Puffy pants. Tongue piercings. Tattoos. These are just a few of the “things” that Sarah Dooley celebrates on her debut album, Stupid Things, which she released independently this winter. Dooley describes the record as a collection of mostly nostalgic songs about adolescence. “It’s a sweet retrospective on the really dumb things you do and care about as a child and teenager, and longing for the permission you had as a kid to do those stupid things,” she says.

Brooklyn-based Dooley, originally from Indiana, started playing piano as a child. In her senior year of high school she began writing her own music. Until then, Dooley had funneled her creative energy into writing plays and short stories. But after discovering artists Fiona Apple and Regina Spektor, known for their smart and poetic lyrics, she saw an opportunity to marry those interests. An aspiring storyteller, Dooley found Spektor’s use of character in her songs appealing. She says that exploring different narrative voices in her own early work was both liberating and empowering. “While I’m definitely more comfortable singing in my own [narrative] voice than I was when I first started writing music, there are still moments where it’s fun to step outside of that and experiment with new perspectives,” she says.

Dooley does both on Stupid Things, managing throughout to maintain a sincerity that grounds her often irreverent lyrics. She holds that balance in place with a simple vocal delivery that’s at once measured and effortless. The album has received some attention, and iTunes sales jumped when NPR featured Dooley and her songs.

In the anthemic “Teenage Elegance,” Dooley channels her 18-year-old self, the Barnard first year enamored with, yet still intimidated by, New York City. An ode to unrequited love, “Shadows” chronicles the romance unfolding between the silhouettes of two characters, and “Gym Looks Nice” takes listeners back to the wonderful awkwardness of a middle-school dance.

Dooley’s willingness to embrace the awkward has been a source of inspiration across her creative pursuits. As a first year, she created and starred in the comic web series And Sarah…. The mockumentary follows a painfully awkward student who is struggling to adjust to college life. “I was having all these uncomfortable, embarrassing experiences in my real life,” she says. “Why not put them to use creatively?”
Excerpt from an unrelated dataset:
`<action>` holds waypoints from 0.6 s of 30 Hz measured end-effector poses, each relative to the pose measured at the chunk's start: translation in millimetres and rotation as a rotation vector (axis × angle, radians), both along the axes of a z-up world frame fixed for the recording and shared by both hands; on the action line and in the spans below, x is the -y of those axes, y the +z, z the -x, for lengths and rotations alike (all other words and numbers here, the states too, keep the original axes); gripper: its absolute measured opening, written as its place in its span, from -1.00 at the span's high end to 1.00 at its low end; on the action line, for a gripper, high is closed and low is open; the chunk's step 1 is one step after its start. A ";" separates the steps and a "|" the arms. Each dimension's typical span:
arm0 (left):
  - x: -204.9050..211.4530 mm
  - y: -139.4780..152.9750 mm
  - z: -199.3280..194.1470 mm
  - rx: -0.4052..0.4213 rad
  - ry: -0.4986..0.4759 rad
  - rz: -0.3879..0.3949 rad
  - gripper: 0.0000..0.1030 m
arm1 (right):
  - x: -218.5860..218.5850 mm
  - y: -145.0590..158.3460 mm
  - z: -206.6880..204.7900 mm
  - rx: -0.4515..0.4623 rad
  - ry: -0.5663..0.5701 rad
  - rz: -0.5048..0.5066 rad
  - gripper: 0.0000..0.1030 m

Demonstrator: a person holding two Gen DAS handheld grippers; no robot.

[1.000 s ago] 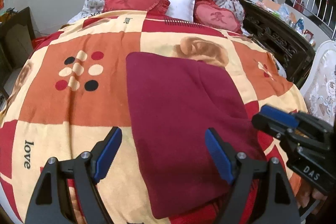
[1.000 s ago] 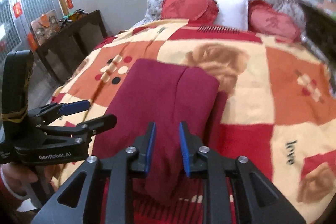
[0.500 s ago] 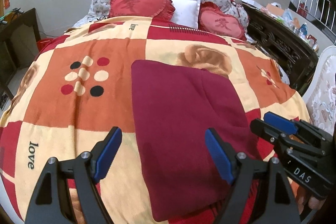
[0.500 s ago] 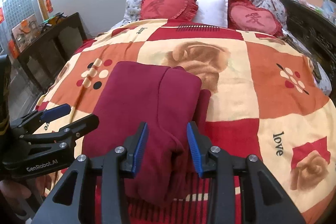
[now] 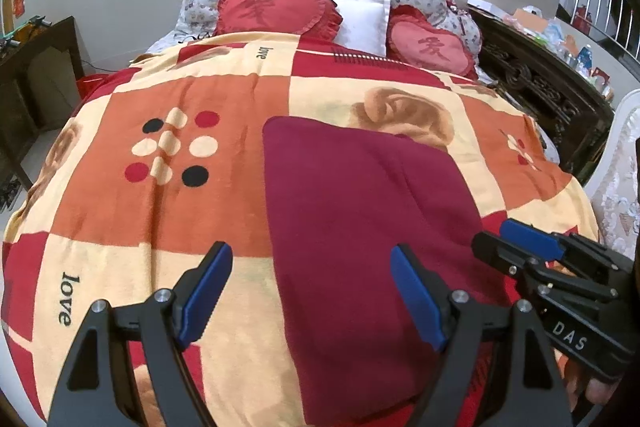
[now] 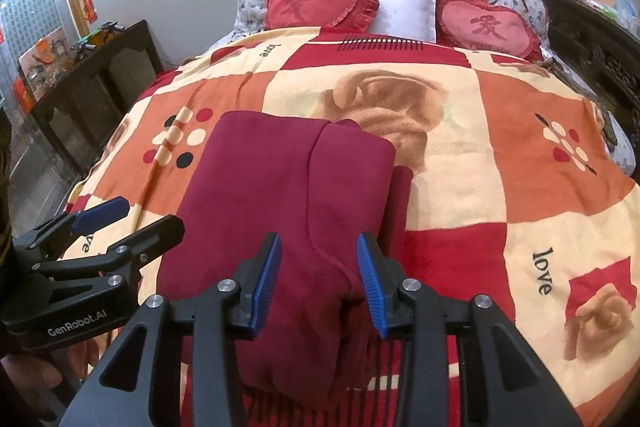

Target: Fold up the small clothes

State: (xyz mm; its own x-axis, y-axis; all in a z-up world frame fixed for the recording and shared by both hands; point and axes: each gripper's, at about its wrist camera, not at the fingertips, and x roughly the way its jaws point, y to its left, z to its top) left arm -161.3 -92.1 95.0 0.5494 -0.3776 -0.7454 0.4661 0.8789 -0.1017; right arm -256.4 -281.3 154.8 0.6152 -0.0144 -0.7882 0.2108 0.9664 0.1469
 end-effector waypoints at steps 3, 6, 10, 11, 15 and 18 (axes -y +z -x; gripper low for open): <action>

Dooley recruited the help of a Barnard filmmaking student to produce the project and released the episodes on YouTube. Between exposure from the series, which garnered an impressive online following, and her work as a member of Columbia’s Fruit Paunch improv-comedy team, she became something of a celebrity on campus. “It felt good to be recognized,” she says. “For someone coming from a little town in Indiana, it certainly gave me more confidence.”

Dooley says Barnard was creatively stimulating in a significant way. “I felt supported, encouraged, and constantly inspired by the classes, my classmates, and the environment of passionate women following their dreams,” she says. “[The College] was really important in my development as an artist.” From her current manager to her partner on the web series to the student who produced Stupid Things as his senior thesis, members of the Barnard and Columbia communities have played an integral role in that development. “I met the most important people in my life at school. It was just brimming with talented people generous enough to help me out.”

Those collaborators have equal praise for Dooley. “Sarah is so funny and talented—I hardly had to direct her [in the web series], I just let her do her thing,” says And Sarah… cocreator Rachel Mersky ’11. “She has such a great spirit, which to this day makes her one of my favorite people to work with.”

As for what’s next, Dooley says she’d like to tour with her album. “That seems like it would be fun. I’m writing screenplays, too—I’m trying to do it all,” she says. “I feel like I’m not good enough at any one thing to focus on it fully. I’m putting my eggs in all the baskets.”